The task — Pick each line containing "names" out of the records.

*** Material shown ***

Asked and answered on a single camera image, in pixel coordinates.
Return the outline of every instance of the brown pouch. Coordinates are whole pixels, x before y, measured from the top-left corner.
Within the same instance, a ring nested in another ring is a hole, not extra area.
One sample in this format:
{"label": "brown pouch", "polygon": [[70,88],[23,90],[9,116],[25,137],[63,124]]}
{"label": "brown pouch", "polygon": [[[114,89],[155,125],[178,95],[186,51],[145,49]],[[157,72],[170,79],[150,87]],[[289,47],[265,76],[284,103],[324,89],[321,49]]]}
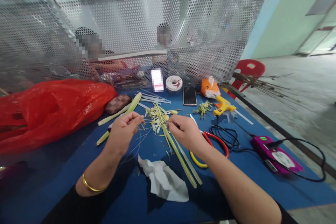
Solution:
{"label": "brown pouch", "polygon": [[105,111],[109,114],[115,114],[122,110],[122,108],[129,104],[131,101],[132,98],[126,94],[118,95],[106,104]]}

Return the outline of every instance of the blue tablecloth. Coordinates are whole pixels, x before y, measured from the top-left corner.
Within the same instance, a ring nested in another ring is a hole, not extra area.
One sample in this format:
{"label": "blue tablecloth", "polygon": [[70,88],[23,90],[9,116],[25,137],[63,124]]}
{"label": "blue tablecloth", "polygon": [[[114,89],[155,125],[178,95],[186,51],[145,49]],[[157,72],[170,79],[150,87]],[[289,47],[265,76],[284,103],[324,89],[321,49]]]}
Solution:
{"label": "blue tablecloth", "polygon": [[[127,94],[134,96],[135,91]],[[160,93],[159,95],[172,101],[171,104],[162,103],[161,107],[164,109],[183,109],[179,111],[181,115],[192,113],[195,109],[195,107],[183,106],[182,93],[178,95]],[[227,94],[224,93],[223,97],[254,123],[251,125],[238,115],[238,124],[249,133],[268,135],[275,139],[265,127]],[[201,103],[205,99],[197,96],[197,101]],[[144,114],[144,109],[140,106],[137,106],[135,111]],[[20,173],[9,174],[8,178],[0,180],[2,184],[0,185],[0,213],[3,223],[39,223],[48,214],[103,149],[104,146],[97,148],[96,142],[106,132],[108,124],[98,127],[97,122],[106,116],[103,115],[87,127],[56,143],[20,156],[20,159],[27,162]],[[208,113],[205,120],[201,120],[199,115],[194,117],[201,130],[208,131],[215,123],[212,113]],[[219,125],[236,130],[241,148],[251,148],[250,137],[238,125],[225,123],[223,117]],[[149,134],[140,148],[135,148],[139,139],[131,141],[129,152],[135,149],[128,157],[129,161],[118,169],[106,191],[104,202],[106,214],[103,223],[197,223],[233,218],[210,170],[203,170],[192,162],[203,181],[202,186],[194,189],[183,172],[177,156],[173,155],[169,160],[166,153],[169,149],[165,138],[155,136],[151,129],[141,131],[141,134],[144,135],[148,131]],[[288,148],[285,146],[282,148],[304,167],[302,172],[304,176],[317,178],[315,173]],[[163,160],[186,181],[190,198],[188,202],[169,202],[150,193],[149,179],[142,171],[139,174],[138,149],[142,159]],[[13,161],[13,157],[6,157],[0,159],[0,162],[3,164],[11,162],[10,159]],[[275,175],[266,168],[257,154],[231,153],[230,160],[286,210],[336,203],[336,194],[326,183],[313,183],[294,176],[285,178]]]}

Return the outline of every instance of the yellow scissors handle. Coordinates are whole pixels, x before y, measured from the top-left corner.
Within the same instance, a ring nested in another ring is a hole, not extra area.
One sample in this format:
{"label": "yellow scissors handle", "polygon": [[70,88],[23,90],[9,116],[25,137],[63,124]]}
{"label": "yellow scissors handle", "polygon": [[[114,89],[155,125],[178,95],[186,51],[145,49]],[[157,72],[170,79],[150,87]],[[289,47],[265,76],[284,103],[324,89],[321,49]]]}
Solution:
{"label": "yellow scissors handle", "polygon": [[201,168],[208,168],[208,166],[207,166],[207,164],[202,164],[202,163],[200,163],[196,158],[195,158],[195,156],[194,156],[194,154],[191,152],[191,151],[189,151],[189,153],[190,153],[190,156],[191,156],[191,159],[194,161],[194,163],[198,166],[198,167],[201,167]]}

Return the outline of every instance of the red plastic bag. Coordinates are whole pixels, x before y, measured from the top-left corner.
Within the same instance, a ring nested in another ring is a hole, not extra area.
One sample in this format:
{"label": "red plastic bag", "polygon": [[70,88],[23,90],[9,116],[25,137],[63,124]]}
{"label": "red plastic bag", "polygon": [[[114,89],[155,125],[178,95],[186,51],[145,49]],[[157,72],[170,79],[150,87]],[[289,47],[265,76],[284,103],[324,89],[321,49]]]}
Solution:
{"label": "red plastic bag", "polygon": [[57,141],[93,122],[114,87],[86,80],[41,82],[0,98],[0,155],[21,153]]}

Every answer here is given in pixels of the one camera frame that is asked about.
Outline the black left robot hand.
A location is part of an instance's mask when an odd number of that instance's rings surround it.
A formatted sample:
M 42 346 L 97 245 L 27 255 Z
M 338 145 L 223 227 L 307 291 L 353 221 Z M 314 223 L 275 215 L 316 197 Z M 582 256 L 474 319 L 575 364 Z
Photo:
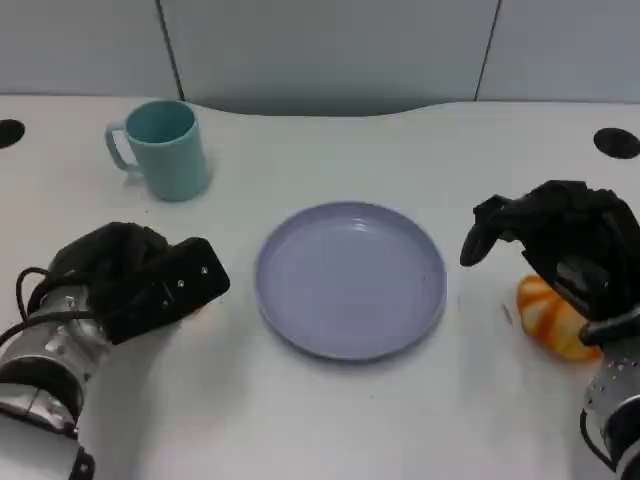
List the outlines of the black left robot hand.
M 169 249 L 166 238 L 149 227 L 110 222 L 62 248 L 47 279 L 56 286 L 79 284 L 89 294 L 103 293 Z

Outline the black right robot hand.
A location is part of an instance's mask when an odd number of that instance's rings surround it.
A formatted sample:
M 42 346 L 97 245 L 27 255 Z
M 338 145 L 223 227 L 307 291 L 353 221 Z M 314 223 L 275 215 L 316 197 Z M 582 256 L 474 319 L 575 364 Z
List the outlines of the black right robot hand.
M 519 242 L 531 268 L 584 318 L 608 320 L 639 303 L 639 224 L 613 191 L 550 180 L 473 210 L 460 263 L 480 263 L 497 241 Z

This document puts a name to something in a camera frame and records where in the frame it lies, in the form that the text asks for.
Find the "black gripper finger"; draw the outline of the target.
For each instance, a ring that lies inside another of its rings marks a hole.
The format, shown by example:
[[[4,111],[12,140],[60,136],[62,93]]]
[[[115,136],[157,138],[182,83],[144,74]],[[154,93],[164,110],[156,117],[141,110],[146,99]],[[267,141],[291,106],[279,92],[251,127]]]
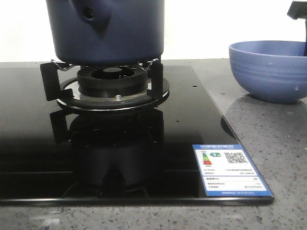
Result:
[[[305,28],[307,28],[307,2],[306,1],[292,1],[287,15],[294,19],[304,19]]]

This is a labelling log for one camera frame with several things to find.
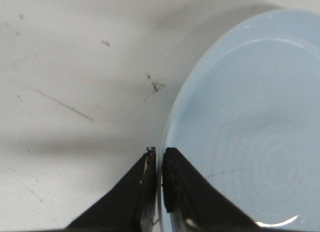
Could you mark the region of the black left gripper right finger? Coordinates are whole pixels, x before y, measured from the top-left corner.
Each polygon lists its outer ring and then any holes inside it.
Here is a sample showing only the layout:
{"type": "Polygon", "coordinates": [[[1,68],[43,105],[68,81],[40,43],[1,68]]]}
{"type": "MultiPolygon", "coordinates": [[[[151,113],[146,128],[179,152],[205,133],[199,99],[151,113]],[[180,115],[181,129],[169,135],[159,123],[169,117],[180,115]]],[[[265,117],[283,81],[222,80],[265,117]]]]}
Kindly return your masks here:
{"type": "Polygon", "coordinates": [[[257,228],[173,147],[162,163],[164,205],[173,228],[257,228]]]}

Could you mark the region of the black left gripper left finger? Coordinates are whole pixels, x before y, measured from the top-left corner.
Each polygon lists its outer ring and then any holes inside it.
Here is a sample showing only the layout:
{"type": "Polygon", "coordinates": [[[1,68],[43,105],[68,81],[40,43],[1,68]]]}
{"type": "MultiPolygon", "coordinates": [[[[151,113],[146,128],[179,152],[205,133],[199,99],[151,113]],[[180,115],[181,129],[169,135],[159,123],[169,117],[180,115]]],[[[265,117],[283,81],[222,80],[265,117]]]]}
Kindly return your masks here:
{"type": "Polygon", "coordinates": [[[156,149],[148,147],[123,178],[67,228],[153,228],[156,158],[156,149]]]}

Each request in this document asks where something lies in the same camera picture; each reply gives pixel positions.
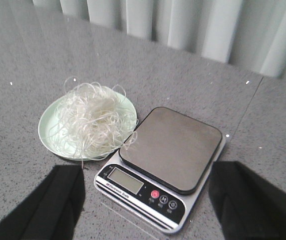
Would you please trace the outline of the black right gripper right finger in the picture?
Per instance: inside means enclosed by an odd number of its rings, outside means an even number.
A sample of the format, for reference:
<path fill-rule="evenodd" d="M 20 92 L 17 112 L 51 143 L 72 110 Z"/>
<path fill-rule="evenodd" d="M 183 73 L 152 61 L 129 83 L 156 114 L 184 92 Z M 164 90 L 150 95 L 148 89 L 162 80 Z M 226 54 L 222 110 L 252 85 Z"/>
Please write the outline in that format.
<path fill-rule="evenodd" d="M 240 162 L 214 163 L 209 197 L 225 239 L 286 240 L 286 192 Z"/>

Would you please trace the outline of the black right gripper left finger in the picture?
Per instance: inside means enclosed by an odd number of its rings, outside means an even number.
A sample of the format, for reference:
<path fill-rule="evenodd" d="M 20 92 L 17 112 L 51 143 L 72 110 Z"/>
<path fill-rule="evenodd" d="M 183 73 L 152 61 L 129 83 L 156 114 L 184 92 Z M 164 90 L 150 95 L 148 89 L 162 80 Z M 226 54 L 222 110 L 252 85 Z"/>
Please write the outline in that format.
<path fill-rule="evenodd" d="M 0 222 L 0 240 L 71 240 L 85 195 L 80 166 L 53 167 L 38 187 Z"/>

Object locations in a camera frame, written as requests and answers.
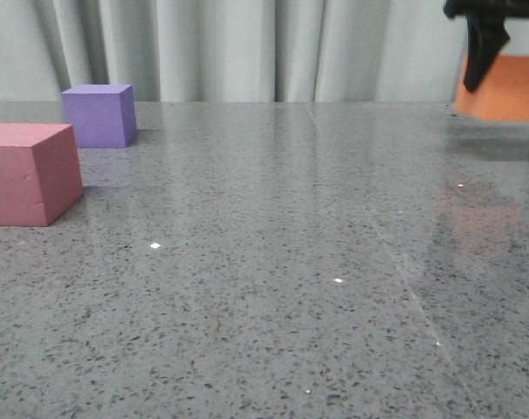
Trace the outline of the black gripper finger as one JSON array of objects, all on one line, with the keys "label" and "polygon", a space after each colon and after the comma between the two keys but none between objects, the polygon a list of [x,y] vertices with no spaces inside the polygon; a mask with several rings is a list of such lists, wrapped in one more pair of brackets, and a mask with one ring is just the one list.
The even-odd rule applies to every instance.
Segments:
[{"label": "black gripper finger", "polygon": [[500,15],[470,12],[466,14],[466,22],[468,57],[464,87],[468,92],[474,93],[501,49],[509,42],[510,36],[505,30],[505,18]]}]

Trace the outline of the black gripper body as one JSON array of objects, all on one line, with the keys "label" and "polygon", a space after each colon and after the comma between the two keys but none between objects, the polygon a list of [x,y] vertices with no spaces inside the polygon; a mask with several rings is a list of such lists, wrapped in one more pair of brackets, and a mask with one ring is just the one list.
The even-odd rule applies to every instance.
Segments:
[{"label": "black gripper body", "polygon": [[443,6],[443,13],[448,18],[469,13],[529,18],[529,0],[448,0]]}]

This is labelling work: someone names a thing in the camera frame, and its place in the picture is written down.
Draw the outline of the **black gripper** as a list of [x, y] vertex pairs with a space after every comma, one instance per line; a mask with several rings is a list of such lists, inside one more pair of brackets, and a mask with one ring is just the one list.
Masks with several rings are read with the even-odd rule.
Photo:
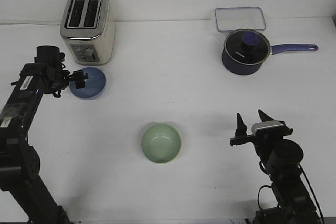
[[75, 88], [82, 89], [86, 86], [85, 80], [89, 78], [82, 70], [70, 74], [65, 69], [64, 60], [65, 54], [56, 46], [36, 48], [35, 63], [43, 65], [41, 74], [46, 87], [45, 94], [52, 94], [55, 98], [61, 97], [61, 92], [69, 85], [69, 80], [79, 80], [75, 81]]
[[258, 115], [261, 119], [258, 130], [248, 135], [247, 126], [240, 113], [237, 113], [237, 129], [234, 137], [230, 138], [230, 146], [253, 143], [256, 153], [270, 153], [274, 142], [293, 133], [293, 129], [286, 126], [275, 127], [276, 121], [261, 109], [258, 109]]

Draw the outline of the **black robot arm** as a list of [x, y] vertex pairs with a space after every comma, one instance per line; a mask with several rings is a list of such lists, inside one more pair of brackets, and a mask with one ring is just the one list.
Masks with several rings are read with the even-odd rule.
[[70, 223], [39, 175], [40, 158], [28, 142], [28, 131], [45, 94], [61, 96], [71, 82], [85, 87], [88, 75], [70, 73], [56, 46], [38, 46], [33, 63], [24, 65], [1, 110], [1, 190], [9, 192], [28, 216], [28, 223]]
[[237, 115], [237, 129], [230, 145], [252, 143], [260, 158], [259, 167], [271, 180], [269, 188], [277, 201], [276, 207], [259, 207], [253, 223], [324, 223], [324, 217], [309, 182], [302, 182], [306, 174], [300, 165], [302, 148], [287, 139], [293, 130], [258, 110], [260, 122], [247, 133], [241, 115]]

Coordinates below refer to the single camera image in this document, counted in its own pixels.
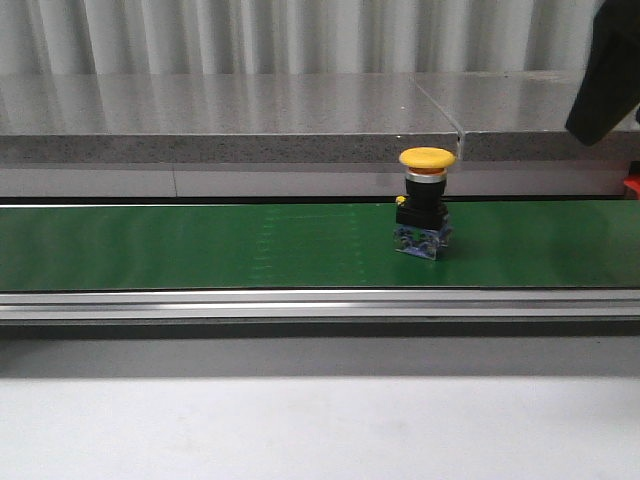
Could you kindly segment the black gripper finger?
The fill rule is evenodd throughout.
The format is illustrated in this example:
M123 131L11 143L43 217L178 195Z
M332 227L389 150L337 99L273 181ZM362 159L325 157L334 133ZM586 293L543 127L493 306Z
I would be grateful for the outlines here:
M638 107L639 3L605 1L593 20L585 74L565 128L591 146Z

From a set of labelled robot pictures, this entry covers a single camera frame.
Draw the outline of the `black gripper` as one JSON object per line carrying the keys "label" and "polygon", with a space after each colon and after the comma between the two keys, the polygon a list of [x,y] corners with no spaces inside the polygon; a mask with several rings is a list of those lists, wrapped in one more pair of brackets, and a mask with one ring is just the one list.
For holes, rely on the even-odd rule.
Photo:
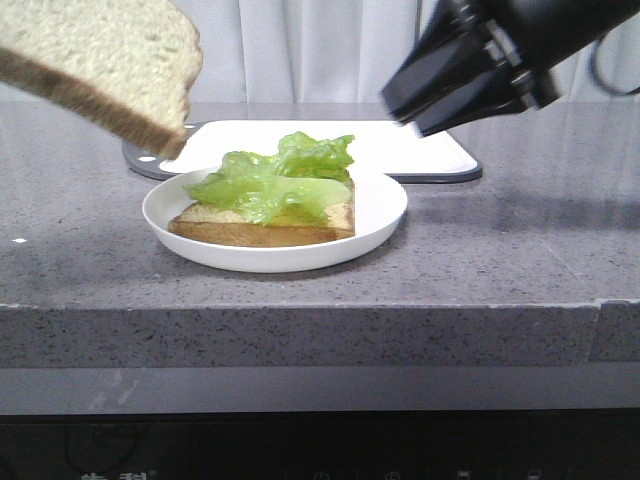
{"label": "black gripper", "polygon": [[381,90],[390,115],[426,137],[475,120],[544,108],[549,71],[528,65],[479,1],[439,1],[413,50]]}

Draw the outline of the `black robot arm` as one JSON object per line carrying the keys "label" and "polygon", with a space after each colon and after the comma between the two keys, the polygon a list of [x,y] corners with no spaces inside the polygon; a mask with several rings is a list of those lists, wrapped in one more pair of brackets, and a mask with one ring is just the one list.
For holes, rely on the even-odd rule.
{"label": "black robot arm", "polygon": [[554,66],[639,11],[636,1],[440,1],[381,91],[429,136],[558,99]]}

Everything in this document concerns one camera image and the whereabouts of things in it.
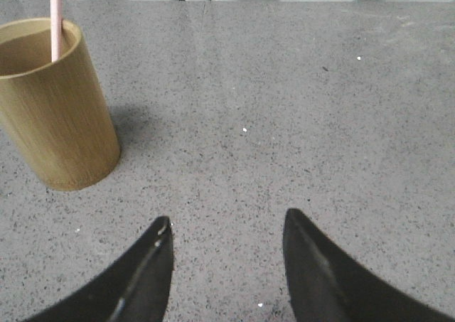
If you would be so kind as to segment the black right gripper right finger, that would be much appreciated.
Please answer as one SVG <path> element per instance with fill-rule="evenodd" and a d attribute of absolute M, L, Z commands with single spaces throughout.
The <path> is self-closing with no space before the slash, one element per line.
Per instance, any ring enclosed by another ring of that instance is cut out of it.
<path fill-rule="evenodd" d="M 300 210 L 288 209 L 283 255 L 297 321 L 452 321 L 357 263 Z"/>

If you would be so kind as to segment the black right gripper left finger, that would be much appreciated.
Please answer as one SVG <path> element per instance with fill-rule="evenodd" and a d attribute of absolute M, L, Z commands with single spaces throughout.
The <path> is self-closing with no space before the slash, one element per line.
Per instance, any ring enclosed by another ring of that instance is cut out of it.
<path fill-rule="evenodd" d="M 160 216 L 101 274 L 27 321 L 162 321 L 172 272 L 171 222 Z"/>

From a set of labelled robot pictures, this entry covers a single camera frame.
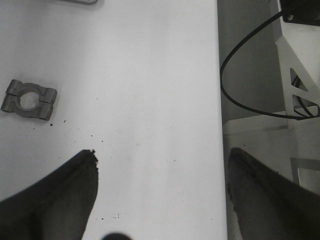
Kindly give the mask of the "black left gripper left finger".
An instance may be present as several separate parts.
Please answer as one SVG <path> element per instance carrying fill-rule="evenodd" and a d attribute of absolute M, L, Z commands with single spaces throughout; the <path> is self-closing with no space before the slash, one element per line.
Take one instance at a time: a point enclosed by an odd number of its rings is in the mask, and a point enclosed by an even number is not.
<path fill-rule="evenodd" d="M 98 194 L 98 160 L 82 150 L 30 187 L 0 202 L 2 240 L 80 240 Z"/>

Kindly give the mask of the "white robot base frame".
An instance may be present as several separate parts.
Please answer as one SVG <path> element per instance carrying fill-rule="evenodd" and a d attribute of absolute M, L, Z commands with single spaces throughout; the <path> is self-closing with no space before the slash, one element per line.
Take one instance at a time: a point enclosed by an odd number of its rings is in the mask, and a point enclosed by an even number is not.
<path fill-rule="evenodd" d="M 244 36 L 220 52 L 222 98 L 246 115 L 222 125 L 224 158 L 240 148 L 279 175 L 320 191 L 320 3 L 244 23 Z"/>

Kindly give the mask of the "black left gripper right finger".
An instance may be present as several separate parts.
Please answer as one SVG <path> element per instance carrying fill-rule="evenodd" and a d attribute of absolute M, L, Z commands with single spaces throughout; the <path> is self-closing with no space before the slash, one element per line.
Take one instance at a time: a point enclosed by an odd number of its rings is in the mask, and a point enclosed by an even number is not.
<path fill-rule="evenodd" d="M 227 190 L 244 240 L 318 240 L 320 197 L 241 148 L 232 148 Z"/>

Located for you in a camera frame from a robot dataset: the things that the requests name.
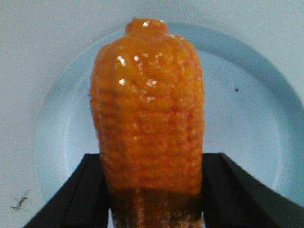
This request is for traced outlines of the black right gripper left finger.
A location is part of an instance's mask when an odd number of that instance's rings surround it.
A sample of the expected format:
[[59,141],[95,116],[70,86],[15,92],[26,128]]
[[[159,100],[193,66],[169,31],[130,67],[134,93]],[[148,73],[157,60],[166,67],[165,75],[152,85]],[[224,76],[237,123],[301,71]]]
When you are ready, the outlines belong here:
[[85,154],[71,177],[27,228],[105,228],[109,197],[99,154]]

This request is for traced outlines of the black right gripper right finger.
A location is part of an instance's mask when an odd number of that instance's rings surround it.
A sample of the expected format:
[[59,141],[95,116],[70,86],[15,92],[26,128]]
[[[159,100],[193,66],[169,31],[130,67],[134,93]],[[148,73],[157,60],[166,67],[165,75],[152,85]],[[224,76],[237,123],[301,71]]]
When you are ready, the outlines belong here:
[[207,228],[302,228],[304,208],[259,182],[224,153],[203,155]]

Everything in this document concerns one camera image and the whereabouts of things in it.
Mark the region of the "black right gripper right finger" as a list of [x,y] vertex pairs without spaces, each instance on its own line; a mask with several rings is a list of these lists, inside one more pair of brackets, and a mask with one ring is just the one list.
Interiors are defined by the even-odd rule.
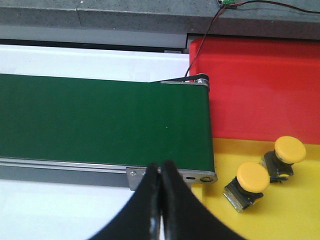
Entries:
[[164,235],[167,240],[242,240],[197,199],[173,161],[161,166]]

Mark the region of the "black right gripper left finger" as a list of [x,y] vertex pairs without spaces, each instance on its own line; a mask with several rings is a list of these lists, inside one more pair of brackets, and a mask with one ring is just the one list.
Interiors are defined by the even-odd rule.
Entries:
[[158,240],[160,238],[158,165],[147,166],[136,191],[121,211],[91,240]]

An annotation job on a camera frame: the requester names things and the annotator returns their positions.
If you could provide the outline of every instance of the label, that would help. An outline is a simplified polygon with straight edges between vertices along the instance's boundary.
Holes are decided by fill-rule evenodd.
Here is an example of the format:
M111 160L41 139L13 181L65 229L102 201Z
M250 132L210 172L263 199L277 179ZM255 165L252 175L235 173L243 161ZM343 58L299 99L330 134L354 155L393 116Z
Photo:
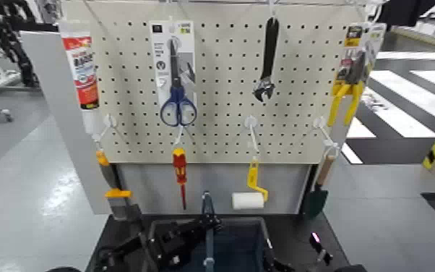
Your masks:
M346 47L359 46L361 36L363 35L363 28L360 25L352 25L348 29L348 34L345 37Z
M94 53L91 50L91 37L69 37L62 38L62 41L81 109L96 109L99 107L98 84L93 60Z
M376 61L376 55L383 44L385 32L386 25L382 23L371 24L370 22L360 22L353 23L348 27L344 42L344 53L335 76L332 95L336 95L340 87L345 83L345 78L353 65L353 61L357 59L361 52L366 53L366 72L364 73L363 81L367 81L369 72Z
M178 73L182 85L187 98L192 101L196 80L194 73L196 65L193 22L150 21L149 23L158 103L162 106L170 98L171 94L171 41L176 46L179 64Z

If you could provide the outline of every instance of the green scraper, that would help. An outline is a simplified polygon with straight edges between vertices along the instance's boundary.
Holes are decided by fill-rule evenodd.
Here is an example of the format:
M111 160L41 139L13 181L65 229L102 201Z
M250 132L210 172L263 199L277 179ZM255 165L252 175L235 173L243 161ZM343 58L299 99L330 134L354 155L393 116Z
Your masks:
M319 213L324 209L325 200L327 199L329 192L323 190L322 185L325 183L325 179L329 174L330 167L332 166L334 160L334 156L327 156L325 158L324 165L322 166L322 169L320 169L319 176L317 177L314 191L310 192L306 199L306 214L310 219L318 216Z

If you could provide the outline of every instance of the screwdriver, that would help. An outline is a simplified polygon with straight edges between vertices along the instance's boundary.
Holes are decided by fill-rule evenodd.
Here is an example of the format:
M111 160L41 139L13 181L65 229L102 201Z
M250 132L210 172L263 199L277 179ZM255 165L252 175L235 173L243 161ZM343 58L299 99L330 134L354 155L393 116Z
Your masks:
M183 148L176 148L173 154L173 167L176 169L177 183L181 185L182 207L186 209L186 151Z

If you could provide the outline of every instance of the scissors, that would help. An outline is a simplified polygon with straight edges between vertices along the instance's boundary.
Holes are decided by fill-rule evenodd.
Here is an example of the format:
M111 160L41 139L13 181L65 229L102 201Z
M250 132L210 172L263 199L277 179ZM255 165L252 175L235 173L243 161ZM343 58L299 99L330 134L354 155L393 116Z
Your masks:
M188 126L197 118L196 106L186 97L179 75L179 64L173 40L171 44L171 97L160 109L162 122L170 127Z

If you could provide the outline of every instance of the adhesive tube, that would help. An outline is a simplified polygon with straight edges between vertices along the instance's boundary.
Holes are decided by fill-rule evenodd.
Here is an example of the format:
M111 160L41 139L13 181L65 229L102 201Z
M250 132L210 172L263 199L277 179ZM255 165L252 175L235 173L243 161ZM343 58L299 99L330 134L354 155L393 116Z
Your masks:
M90 25L80 21L60 21L59 31L71 67L85 131L91 135L99 134L105 125L99 111L98 81L91 48Z

*** End of Material shown ***

Exercise answer —
This is labelling work: someone names a thing in the camera frame, and its place in the picture is written down.
An annotation job on a camera frame: the requester names things and the annotator returns their positions.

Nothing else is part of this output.